「気に入ってるから」2
何故横で寝てるんだろう、と不思議に思いながら毛布を半分分けると、もこもこと潜り込んできた。
ちょっと可愛いかも。
じっくり顔見ることなんて滅多にない。いい機会だから、観察しちゃお。
ちょっと甘めの優しい顔、輪郭の整った唇、男にしては細い髪。
口から出るのは少々毒気を含んだ軽いジョークと、後輩への的確な指示、客先への澱みない営業トーク。
身長は平均以上、お腹は出てない。
女の子が社会に出てすぐに憧れるタイプだな。
顔をぼーっと見ていたら、毛布の下で怪しい気配。
「何してるの」
「胸、触ろうと思って」
「許可しません。っていうか、寝てたんじゃないの?」
「顔じっと見てる人がいるから、起きた」
目を閉じたままの癖に、気配を読むイヤなヤツ。
「いや、ベッドで寝てたでしょう。いつの間に移動したの?」
「帰っちゃったかと思って、こっちに来たら寝てたから」
だから隣で寝てるっていうのが不思議なんだけど。
「もしかして、甘えてるの?」
答えは当然のようにナシ。
今まで何回か泊まったことはあるんだけど、いわゆる「相手と上手く合わせられる状態」の時だけで
ひどく疲れていたり時間が慌ただしい時には「一緒にいても楽しくないから」と、パスしてたと思う。

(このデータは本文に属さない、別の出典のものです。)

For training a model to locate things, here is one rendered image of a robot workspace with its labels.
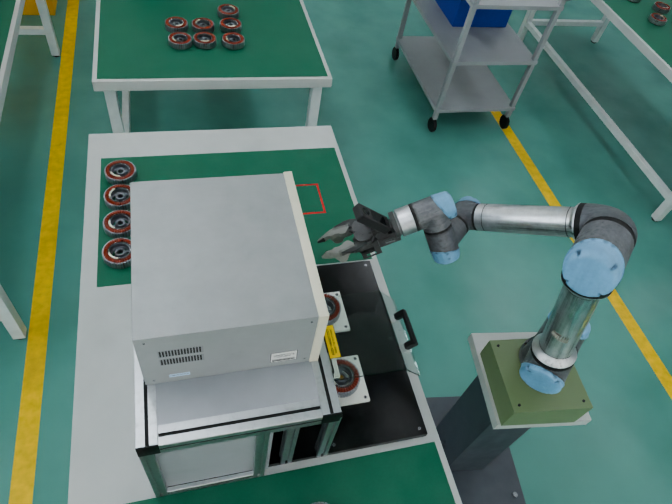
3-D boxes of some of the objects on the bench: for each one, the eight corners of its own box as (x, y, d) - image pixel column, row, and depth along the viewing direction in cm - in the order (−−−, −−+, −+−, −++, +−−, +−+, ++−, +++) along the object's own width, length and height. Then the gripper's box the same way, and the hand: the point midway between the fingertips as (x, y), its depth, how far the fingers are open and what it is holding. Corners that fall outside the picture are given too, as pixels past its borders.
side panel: (262, 464, 147) (268, 420, 122) (264, 475, 145) (270, 433, 120) (155, 485, 140) (138, 443, 115) (156, 497, 138) (138, 457, 113)
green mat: (334, 147, 233) (334, 147, 233) (372, 259, 197) (372, 258, 197) (101, 158, 209) (101, 158, 209) (96, 287, 173) (96, 287, 173)
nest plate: (356, 356, 169) (357, 354, 168) (369, 401, 160) (370, 400, 159) (310, 363, 165) (310, 361, 164) (320, 410, 157) (321, 408, 156)
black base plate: (368, 263, 196) (369, 260, 194) (425, 436, 159) (428, 433, 157) (238, 277, 184) (238, 273, 182) (267, 467, 147) (267, 464, 145)
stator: (350, 359, 167) (352, 353, 164) (364, 392, 161) (366, 386, 158) (316, 369, 163) (317, 363, 160) (329, 403, 157) (331, 398, 154)
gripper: (407, 251, 141) (331, 279, 143) (393, 218, 148) (322, 245, 150) (401, 233, 134) (321, 263, 136) (387, 199, 141) (312, 228, 143)
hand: (323, 246), depth 141 cm, fingers open, 4 cm apart
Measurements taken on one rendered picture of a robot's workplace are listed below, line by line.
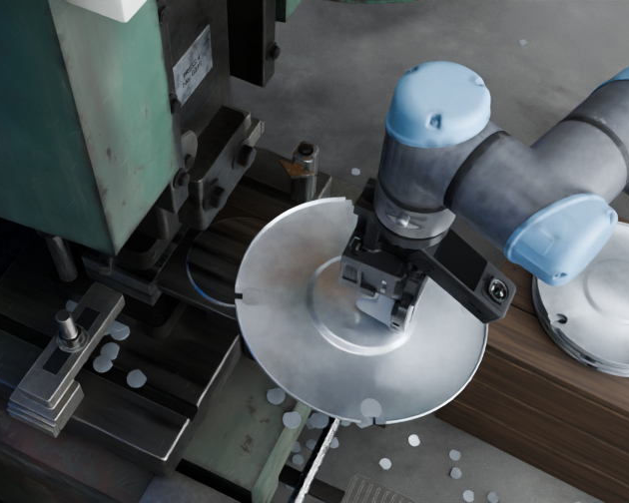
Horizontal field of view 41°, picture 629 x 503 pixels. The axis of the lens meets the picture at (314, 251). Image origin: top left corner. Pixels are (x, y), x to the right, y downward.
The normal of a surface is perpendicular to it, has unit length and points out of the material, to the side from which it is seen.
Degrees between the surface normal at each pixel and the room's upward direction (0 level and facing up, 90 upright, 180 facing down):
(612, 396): 0
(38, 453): 0
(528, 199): 30
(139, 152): 90
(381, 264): 0
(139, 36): 90
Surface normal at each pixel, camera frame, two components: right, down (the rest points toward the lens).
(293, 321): 0.18, -0.55
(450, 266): 0.49, -0.32
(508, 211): -0.55, 0.13
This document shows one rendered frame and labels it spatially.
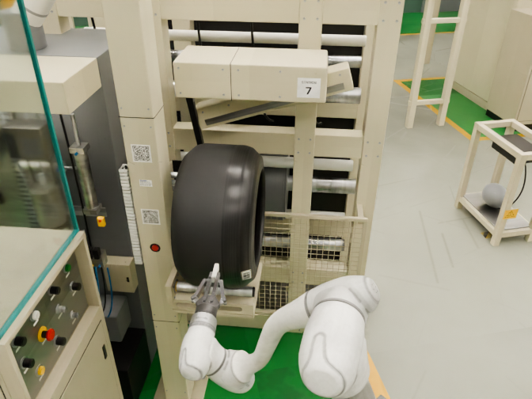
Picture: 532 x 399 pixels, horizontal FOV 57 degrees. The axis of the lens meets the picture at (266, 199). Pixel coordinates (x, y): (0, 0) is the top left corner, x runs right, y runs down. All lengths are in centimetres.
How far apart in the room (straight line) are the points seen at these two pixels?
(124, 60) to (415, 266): 271
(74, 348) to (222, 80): 117
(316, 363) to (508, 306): 274
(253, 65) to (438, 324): 216
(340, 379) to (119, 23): 128
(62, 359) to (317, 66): 145
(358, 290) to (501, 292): 266
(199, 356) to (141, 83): 94
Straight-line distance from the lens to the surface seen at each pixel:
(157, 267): 224
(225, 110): 221
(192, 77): 204
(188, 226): 182
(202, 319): 166
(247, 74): 199
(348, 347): 114
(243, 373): 166
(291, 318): 136
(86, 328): 211
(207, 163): 188
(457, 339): 340
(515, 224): 435
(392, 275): 371
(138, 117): 187
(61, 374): 199
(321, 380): 113
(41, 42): 229
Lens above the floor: 236
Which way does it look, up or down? 32 degrees down
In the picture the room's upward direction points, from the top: straight up
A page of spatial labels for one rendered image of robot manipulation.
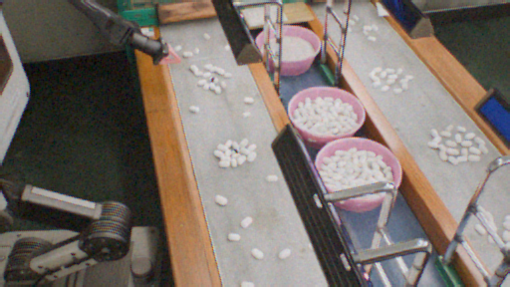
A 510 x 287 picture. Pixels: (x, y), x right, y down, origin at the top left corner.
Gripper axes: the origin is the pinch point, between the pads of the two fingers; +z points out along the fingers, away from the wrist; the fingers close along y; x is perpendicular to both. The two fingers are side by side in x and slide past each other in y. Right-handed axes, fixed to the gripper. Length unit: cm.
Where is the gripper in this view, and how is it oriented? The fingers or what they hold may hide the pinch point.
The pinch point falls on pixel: (178, 61)
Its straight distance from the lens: 186.4
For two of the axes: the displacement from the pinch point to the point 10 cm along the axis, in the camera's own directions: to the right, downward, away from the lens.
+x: -6.1, 6.7, 4.2
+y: -2.5, -6.7, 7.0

今日だって、長引くトラブルの中で空いた時間なんて特例中の特例だ。
あたしが不機嫌な顔を見せたから?
荒れたなんて聞いた後だけど、仕事では抱えた荷物を放り出すわけに行かないだろうし、それで逃げる人でもないのは知ってる。
それに関しては、何年も一緒に仕事してるあたしだから、信頼してる。
行き詰って自分の感情の行方を見失う、なんてアリなんだろうか。
それとも他に何かあるのか。
「ごはんにしよう」
毛布から抜け出して立ち上がったあたしの声は、多分動揺していた。